## WHAT THE TASK REQUIRES:
The required result is a line count: how many lines in this data hold the word "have". Give only that.

## DATA SEGMENT:
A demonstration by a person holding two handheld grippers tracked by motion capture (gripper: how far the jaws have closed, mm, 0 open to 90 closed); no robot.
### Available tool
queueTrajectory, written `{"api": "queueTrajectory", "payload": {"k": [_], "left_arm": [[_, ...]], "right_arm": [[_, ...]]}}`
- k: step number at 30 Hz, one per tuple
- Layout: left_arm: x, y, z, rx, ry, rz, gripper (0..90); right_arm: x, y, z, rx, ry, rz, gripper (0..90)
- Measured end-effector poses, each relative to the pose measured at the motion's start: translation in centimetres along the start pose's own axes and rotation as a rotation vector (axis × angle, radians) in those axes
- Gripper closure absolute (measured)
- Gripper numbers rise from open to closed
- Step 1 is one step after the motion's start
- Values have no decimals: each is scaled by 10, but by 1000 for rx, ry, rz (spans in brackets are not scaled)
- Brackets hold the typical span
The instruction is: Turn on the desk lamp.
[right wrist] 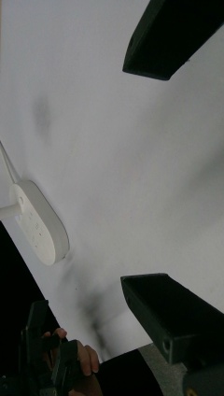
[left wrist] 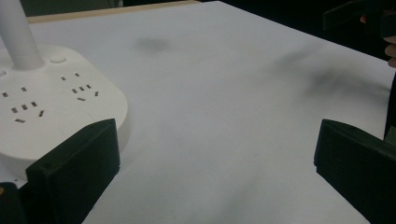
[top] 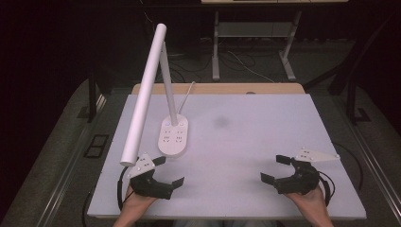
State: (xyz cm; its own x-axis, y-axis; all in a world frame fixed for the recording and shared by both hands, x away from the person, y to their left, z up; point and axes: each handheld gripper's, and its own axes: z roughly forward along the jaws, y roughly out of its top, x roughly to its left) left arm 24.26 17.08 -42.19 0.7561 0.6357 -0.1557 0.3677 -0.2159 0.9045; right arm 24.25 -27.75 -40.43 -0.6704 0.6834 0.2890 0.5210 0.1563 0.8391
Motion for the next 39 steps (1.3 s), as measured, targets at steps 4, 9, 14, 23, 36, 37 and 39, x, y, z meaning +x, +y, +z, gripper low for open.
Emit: {"api": "queueTrajectory", "payload": {"k": [4, 9, 14, 23, 36, 37, 39], "left_arm": [[0, 0, 0, 5, -2, 3, 0], [0, 0, 1, 2, -4, -3, 0], [0, 1, 2, 3, -11, 1, 0], [0, 1, 2, 10, -10, 6, 0], [0, 0, 2, 11, -8, -1, 0], [0, 0, 2, 10, -8, -1, 0], [0, 0, 2, 12, -6, -1, 0]], "right_arm": [[-1, -1, -1, 3, -1, 8, 2], [-1, -2, -2, 12, 0, 8, 2], [-2, -2, -3, 37, 3, 5, 2], [-3, -3, -4, 48, 1, 15, 2], [-5, -1, -6, 75, 14, 32, 2], [-5, -1, -6, 75, 15, 31, 2], [-5, 0, -5, 76, 16, 31, 3]]}}
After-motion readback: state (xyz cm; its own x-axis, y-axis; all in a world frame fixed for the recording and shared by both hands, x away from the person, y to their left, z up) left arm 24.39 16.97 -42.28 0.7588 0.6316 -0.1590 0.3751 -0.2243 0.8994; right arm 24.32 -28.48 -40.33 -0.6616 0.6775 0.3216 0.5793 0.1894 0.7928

## WRITTEN SOLUTION:
2